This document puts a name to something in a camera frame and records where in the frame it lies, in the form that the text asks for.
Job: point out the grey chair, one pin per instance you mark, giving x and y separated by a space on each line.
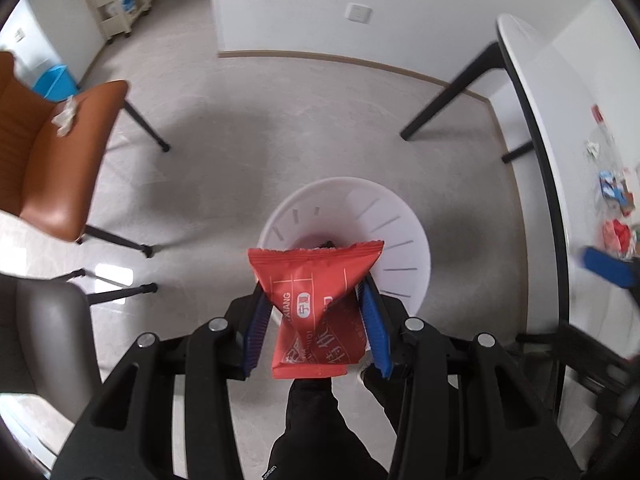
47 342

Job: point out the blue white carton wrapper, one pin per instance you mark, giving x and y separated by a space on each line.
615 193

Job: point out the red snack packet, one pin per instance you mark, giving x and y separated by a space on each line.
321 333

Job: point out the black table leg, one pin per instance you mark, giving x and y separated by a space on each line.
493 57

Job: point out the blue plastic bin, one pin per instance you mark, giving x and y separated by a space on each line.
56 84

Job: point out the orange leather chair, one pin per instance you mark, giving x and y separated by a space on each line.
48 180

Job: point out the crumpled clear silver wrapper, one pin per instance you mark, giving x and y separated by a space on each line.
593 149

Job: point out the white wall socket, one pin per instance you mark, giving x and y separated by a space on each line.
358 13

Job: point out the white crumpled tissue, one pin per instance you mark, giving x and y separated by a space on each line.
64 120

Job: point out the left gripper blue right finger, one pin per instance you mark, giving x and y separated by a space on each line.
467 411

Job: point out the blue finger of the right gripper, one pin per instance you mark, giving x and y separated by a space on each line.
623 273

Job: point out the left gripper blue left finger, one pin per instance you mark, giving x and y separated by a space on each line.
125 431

━━━━

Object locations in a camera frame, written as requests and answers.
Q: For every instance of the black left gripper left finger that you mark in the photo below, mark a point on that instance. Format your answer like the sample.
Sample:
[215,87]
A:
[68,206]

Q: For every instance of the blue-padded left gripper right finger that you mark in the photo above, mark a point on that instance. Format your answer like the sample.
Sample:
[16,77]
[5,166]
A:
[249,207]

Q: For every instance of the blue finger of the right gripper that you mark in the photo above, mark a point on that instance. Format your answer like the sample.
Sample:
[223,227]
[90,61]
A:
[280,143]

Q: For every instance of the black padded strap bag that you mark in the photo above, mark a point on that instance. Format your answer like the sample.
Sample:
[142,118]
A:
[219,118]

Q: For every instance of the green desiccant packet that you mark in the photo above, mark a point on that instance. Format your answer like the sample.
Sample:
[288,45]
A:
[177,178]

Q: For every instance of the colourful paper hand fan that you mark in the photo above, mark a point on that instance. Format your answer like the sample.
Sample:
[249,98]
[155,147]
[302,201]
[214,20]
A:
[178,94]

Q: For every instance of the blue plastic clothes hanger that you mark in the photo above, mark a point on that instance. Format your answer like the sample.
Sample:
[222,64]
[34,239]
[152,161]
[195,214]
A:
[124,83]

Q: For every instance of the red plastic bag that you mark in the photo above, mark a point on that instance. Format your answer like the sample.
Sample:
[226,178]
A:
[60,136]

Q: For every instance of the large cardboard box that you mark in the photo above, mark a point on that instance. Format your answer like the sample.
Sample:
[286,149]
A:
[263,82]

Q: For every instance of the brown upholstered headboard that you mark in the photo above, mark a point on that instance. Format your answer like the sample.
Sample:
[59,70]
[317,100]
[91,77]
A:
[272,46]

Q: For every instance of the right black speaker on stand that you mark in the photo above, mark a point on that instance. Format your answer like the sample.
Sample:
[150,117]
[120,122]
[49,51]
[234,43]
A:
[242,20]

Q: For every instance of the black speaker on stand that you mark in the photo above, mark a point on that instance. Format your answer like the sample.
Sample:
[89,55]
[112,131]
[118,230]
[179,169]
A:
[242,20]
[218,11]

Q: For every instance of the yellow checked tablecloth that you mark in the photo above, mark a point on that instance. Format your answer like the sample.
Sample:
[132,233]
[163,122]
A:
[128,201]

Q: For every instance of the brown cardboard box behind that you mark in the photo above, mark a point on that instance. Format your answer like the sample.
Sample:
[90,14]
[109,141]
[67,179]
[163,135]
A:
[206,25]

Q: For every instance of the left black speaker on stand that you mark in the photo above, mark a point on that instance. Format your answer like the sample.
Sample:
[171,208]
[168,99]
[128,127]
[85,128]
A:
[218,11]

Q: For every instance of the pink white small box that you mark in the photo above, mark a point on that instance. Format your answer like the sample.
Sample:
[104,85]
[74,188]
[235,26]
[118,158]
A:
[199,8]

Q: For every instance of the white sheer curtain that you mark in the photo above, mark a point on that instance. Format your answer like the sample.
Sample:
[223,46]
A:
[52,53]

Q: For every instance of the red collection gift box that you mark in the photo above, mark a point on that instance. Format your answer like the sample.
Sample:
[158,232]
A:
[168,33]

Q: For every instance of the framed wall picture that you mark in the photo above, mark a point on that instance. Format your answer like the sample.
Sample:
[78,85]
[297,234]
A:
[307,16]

━━━━

◆ BRIEF: The response must contain each line above that holds the string "stand".

◆ WORKED SOLUTION:
Q: For every instance of the right black speaker on stand that you mark in the photo above, mark a point on that instance. Format your answer like the sample.
Q: For every instance of the black speaker on stand that you mark in the photo above, mark a point on that instance. Format your answer like the sample.
Q: For every instance of the left black speaker on stand that you mark in the photo above, mark a point on that instance. Format your answer like the sample.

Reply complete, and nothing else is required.